Giderler de, alay eder gibi korkuluğun tepesine konarlar.
Nâzım Hikmet Ran
YAZOFREN KİMDİR?
Adım Taylan ve bilgisayar mühendisiyim. Gençliğimin büyük bir bölümünde "marksizmi" tam olarak kavrayamadım. Bu süreç, siyasal anlamda içerisinde olduğum, eylemlerle dolu olan, aktif-pratik bir süreçti. Marksizm durağan bir doktrin değil, kanunlarını korurken gelişen, her şeye dair olan bir bilimdir.

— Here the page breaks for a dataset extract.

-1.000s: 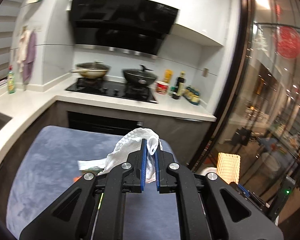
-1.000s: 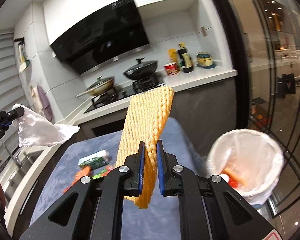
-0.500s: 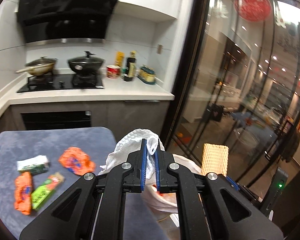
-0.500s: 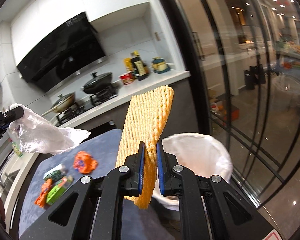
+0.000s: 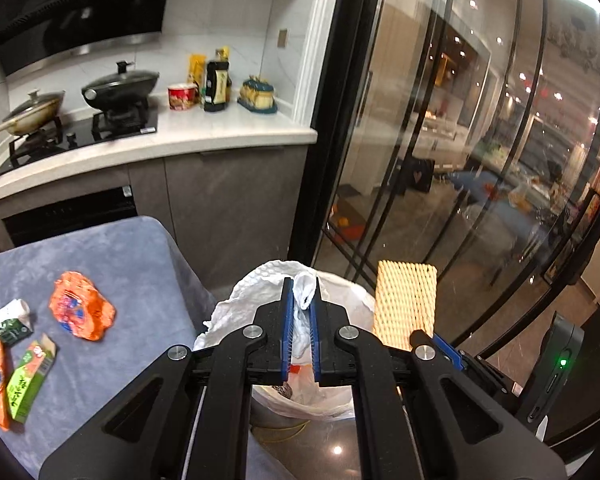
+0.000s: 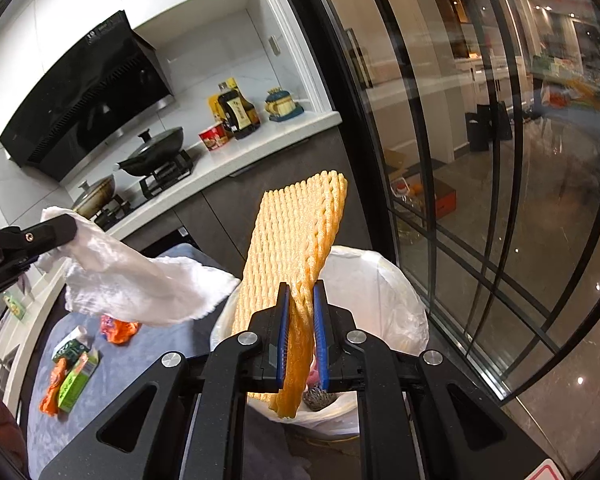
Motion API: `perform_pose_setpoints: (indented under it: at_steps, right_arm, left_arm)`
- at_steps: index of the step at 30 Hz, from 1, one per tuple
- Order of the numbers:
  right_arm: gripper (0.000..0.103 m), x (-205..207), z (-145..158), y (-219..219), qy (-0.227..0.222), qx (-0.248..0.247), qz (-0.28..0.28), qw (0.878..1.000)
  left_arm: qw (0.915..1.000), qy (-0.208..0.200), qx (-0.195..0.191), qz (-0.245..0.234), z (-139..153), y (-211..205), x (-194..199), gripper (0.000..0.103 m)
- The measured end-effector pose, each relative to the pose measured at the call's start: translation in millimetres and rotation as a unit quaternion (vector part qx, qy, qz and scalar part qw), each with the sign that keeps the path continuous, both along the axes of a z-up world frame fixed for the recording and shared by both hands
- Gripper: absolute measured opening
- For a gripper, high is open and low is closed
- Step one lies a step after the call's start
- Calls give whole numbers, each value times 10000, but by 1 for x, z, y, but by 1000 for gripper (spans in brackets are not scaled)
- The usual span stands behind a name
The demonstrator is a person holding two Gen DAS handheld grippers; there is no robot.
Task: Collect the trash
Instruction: 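Lift and carry the tissue and foam sleeve over the bin with both tools, then open both tools over the bin, dropping the tissue and foam sleeve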
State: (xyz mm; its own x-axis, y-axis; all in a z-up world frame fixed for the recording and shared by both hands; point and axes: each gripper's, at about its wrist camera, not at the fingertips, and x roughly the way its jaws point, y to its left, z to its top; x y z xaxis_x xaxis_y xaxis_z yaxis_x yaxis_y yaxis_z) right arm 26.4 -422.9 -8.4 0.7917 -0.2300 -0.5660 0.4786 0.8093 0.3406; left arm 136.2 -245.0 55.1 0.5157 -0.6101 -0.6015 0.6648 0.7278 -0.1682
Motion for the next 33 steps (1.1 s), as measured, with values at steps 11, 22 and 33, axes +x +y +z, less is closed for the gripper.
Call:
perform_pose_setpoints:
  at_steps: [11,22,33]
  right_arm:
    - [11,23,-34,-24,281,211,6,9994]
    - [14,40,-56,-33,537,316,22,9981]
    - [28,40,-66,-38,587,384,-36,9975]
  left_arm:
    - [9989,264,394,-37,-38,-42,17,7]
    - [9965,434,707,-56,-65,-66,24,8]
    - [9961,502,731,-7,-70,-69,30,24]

Yani nesnel koşulların somut tahlilini fırsat buldukça güncellemek zorunda olan (uzun bir iyileşme sürecindeyken, teori dışında aktif-pratik eylem kısıtım olduğunu ve bunun bahane olarak algılanmasının beni oldukça rahatsız ettiğini vurgulamalıyım) ve Marx'ın deyimiyle: "Kitapları yalayıp yutmaya mahkûm bir makineyim ben. Kişiliğimle çelişenle uzlaşamaz ve keser atarım. Yine Marx'ın dediği gibi "Bilim, bencil bir zevk olmamalıdır." diyorum ve ön yargılara ödün vermeden bilimsel olan eleştirilere açık olduğumu bildiriyorum. Ben de Marx gibi Dante'nin İlahi Komedya'sındaki "Sen bildiğin yolda yürü ve bırak ne derlerse desinler." öğüdünü benimsiyorum. Bipolar ve DEHB hastası bir marksistim. Bipolar olduğum için DEHB desteği alamıyorum ve bu durum yaşamımı zorlaştırıyor ama birey olarak mücadele etmeye çalışıyorum. Açıkçası, bu durum beni her türlü bilimsel olmayan hizipten korurken, bilimin önüne konulabilecek her türlü engeli kaldırabilmeme de olanak tanıyor. Topluma ulaşabildiğim kadar, kitle bağlarımın yeterliliği ölçüsünde topluma toplumu anlatarak, toplumu bir "sınıf olarak" örgütleyebilmemin önüne de geçemiyor. Gerçek, devrimcidir. Gerçeği, ancak bilim aracılığıyla ifade edebilirsiniz. Bilim insanı, topluma anlatabilme ölçüsünün kavratabildiği kadar bilim insanıdır. Kapitalizm (sınıflı toplum) hasta eder. Herkese, ancak her konuda gerçeğin bilinmesi ile tam olarak gerçekleşebilecek bir "akıl sağlığı" diliyorum. Hoşça kalın, dostça kalın.